[About this task] Starting with the line that contains "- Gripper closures" and stopping after the line that contains "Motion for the", return each line below exactly as written, with no others.

+ + + +

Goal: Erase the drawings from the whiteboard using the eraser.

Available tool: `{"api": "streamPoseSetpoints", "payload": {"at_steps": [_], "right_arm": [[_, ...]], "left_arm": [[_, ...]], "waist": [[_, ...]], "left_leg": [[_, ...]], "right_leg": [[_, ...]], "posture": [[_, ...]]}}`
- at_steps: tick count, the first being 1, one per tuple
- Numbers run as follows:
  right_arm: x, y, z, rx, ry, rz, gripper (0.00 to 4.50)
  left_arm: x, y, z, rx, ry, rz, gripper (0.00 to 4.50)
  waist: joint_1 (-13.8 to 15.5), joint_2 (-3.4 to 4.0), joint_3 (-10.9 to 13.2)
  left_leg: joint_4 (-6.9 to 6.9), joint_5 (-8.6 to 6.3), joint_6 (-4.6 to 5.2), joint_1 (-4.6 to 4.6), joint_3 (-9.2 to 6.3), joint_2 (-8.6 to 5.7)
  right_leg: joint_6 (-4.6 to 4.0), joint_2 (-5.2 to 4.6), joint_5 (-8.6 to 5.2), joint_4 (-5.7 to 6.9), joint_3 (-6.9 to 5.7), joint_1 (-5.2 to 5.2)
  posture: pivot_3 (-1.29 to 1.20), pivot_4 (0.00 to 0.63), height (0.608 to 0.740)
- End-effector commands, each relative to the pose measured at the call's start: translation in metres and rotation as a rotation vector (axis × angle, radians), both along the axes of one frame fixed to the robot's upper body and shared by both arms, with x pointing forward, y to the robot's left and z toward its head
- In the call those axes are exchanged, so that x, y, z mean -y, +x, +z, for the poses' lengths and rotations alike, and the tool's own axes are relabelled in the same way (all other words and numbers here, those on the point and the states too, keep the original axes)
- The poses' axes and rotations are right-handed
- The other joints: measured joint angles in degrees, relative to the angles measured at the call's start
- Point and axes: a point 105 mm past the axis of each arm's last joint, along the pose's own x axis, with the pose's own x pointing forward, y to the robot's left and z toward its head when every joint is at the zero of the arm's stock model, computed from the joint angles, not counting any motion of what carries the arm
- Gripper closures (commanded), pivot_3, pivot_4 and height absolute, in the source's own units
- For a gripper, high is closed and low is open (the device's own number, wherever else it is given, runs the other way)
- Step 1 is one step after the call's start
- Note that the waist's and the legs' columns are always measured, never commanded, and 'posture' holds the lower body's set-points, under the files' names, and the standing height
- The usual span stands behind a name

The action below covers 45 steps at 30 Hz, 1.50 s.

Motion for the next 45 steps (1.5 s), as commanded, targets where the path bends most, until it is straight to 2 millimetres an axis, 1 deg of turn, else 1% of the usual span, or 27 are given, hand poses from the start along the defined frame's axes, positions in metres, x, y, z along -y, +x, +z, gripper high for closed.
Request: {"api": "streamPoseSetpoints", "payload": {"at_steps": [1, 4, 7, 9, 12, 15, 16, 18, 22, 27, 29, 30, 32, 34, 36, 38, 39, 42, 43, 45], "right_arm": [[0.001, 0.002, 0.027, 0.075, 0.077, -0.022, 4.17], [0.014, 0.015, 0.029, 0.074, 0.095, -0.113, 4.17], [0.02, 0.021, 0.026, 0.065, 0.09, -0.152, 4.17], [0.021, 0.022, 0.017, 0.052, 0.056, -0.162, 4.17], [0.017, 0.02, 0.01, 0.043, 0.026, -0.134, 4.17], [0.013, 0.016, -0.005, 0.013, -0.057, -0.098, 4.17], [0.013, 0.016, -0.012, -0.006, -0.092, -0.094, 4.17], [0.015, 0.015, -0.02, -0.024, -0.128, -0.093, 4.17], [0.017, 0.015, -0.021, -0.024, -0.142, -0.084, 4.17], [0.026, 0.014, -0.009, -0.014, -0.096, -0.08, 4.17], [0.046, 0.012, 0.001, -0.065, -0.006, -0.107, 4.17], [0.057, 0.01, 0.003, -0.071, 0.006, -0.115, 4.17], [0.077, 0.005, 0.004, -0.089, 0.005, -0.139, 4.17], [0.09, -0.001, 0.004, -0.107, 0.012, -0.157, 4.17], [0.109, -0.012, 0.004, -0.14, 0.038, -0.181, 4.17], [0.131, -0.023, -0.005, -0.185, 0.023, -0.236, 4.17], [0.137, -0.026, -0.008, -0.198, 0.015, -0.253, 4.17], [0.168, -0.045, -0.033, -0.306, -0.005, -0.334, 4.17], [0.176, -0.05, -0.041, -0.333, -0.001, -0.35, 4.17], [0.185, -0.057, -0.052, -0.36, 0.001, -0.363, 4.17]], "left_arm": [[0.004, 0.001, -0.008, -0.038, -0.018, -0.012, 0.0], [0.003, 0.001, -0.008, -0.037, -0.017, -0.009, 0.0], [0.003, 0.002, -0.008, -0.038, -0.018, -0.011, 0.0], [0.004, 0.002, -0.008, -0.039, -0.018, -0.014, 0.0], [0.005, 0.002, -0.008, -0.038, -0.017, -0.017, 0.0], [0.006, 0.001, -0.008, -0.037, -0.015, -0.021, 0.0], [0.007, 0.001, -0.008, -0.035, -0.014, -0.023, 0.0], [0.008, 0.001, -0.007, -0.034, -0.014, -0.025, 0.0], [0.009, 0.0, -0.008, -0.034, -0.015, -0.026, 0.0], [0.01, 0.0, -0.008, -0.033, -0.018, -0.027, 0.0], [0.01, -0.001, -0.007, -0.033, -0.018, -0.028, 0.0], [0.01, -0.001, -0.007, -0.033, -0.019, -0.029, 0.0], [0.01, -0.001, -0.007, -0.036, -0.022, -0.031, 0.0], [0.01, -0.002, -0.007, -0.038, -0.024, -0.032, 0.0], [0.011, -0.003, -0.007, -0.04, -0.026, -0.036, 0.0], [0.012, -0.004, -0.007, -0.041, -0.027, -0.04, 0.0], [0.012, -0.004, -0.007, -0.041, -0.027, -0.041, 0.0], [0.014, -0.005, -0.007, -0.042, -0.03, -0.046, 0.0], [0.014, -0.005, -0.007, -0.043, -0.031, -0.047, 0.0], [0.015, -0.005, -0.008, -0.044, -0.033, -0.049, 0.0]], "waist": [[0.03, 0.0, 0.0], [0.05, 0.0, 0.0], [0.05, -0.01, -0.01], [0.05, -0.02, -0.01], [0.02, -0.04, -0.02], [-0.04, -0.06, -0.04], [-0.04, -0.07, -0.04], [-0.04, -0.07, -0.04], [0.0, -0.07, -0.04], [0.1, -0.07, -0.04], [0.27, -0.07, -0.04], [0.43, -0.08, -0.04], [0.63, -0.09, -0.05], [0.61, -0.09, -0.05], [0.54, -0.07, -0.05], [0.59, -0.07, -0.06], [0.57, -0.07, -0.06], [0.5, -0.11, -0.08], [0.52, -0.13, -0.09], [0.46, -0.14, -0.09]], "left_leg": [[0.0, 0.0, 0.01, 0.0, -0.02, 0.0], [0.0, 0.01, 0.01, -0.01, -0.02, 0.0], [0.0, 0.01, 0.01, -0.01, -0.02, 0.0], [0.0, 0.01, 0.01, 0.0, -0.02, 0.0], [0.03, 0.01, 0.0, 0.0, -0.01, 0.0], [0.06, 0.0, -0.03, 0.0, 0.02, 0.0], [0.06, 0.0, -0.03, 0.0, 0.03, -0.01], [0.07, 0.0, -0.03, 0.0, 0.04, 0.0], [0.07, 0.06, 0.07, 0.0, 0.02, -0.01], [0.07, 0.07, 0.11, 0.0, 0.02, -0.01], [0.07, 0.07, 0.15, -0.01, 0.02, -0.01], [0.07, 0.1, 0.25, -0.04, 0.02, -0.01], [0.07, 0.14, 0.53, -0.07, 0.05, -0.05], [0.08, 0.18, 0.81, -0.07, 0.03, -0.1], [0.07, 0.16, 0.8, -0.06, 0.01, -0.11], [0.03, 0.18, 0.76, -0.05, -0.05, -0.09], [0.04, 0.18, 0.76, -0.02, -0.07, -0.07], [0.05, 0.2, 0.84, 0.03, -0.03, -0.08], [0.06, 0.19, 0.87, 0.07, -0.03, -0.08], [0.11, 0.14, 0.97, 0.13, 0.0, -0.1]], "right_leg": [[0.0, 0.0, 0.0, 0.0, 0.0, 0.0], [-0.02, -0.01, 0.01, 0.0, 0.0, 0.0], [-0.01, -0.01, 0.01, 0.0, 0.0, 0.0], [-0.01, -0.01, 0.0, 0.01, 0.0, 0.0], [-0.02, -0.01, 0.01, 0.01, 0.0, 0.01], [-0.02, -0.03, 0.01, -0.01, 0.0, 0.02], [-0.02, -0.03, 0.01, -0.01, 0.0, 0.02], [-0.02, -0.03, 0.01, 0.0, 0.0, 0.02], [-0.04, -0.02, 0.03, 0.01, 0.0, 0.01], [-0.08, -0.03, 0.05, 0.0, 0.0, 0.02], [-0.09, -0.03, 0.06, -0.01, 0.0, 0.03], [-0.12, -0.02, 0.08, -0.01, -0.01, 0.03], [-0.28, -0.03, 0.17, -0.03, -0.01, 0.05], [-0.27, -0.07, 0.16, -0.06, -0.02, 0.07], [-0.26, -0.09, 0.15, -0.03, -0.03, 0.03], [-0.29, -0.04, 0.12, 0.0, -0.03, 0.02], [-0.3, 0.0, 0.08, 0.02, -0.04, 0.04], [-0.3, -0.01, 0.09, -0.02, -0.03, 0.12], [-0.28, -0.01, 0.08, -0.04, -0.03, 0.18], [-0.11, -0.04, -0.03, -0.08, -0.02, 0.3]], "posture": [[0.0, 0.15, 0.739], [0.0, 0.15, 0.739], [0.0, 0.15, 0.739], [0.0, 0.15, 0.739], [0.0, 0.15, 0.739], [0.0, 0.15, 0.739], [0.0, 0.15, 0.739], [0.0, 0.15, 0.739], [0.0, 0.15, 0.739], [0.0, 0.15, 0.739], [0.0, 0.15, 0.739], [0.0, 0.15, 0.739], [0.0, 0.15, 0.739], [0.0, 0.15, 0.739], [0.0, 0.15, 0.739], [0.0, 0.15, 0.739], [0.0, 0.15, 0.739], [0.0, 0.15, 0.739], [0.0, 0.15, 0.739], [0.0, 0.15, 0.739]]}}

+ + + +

[Output of the exercise]
- Gripper closures (commanded), pivot_3, pivot_4 and height absolute, in the source's own units
- For a gripper, high is closed and low is open (the device's own number, wherever else it is given, runs the other way)
- Step 1 is one step after the call's start
- Note that the waist's and the legs' columns are always measured, never commanded, and 'posture' holds the lower body's set-points, under the files' names, and the standing height
- The usual span stands behind a name

The action below covers 45 steps at 30 Hz, 1.50 s.

Motion for the next 45 steps (1.5 s), as commanded, targets where the path bends most, until it is straight to 2 millimetres an axis, 1 deg of turn, else 1% of the usual span, or 27 are given, hand poses from the start along the defined frame's axes, positions in metres, x, y, z along -y, +x, +z, gripper high for closed.

No further work remains in this exercise.